- Aim of the task -
Each line of the data that mentions the string "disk" needs to be identified and copied.

- Provided material -
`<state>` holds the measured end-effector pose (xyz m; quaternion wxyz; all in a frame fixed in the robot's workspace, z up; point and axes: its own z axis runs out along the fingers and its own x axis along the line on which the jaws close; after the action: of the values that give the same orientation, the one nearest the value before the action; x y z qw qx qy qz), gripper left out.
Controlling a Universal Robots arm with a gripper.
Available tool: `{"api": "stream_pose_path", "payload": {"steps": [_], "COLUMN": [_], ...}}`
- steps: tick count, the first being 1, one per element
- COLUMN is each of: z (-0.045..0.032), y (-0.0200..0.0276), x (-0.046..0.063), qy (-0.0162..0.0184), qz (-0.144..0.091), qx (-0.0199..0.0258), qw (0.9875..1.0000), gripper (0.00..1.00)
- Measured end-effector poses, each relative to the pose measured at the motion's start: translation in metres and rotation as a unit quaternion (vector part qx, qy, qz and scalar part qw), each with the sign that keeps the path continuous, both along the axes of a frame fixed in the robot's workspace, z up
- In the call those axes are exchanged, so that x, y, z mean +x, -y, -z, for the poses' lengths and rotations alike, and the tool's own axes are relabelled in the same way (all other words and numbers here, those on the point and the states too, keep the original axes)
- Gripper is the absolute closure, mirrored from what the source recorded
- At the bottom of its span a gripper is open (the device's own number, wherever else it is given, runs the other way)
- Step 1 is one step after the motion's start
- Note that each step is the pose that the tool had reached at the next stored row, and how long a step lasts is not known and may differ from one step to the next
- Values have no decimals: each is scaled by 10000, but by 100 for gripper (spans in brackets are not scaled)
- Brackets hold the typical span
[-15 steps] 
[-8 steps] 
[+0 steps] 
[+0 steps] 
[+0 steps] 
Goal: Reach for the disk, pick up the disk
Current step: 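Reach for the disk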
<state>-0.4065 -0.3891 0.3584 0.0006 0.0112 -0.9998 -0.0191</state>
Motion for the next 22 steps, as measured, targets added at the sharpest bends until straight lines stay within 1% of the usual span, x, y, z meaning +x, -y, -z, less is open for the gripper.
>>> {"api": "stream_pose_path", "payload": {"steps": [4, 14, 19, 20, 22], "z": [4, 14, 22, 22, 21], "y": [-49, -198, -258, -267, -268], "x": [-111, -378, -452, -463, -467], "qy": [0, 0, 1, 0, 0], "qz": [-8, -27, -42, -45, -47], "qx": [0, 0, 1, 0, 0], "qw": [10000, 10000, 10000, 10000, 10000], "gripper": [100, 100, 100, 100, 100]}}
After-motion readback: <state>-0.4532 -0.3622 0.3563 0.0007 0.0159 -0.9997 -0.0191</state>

- Answer to this exercise -
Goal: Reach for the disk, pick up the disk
Current step: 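Reach for the disk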

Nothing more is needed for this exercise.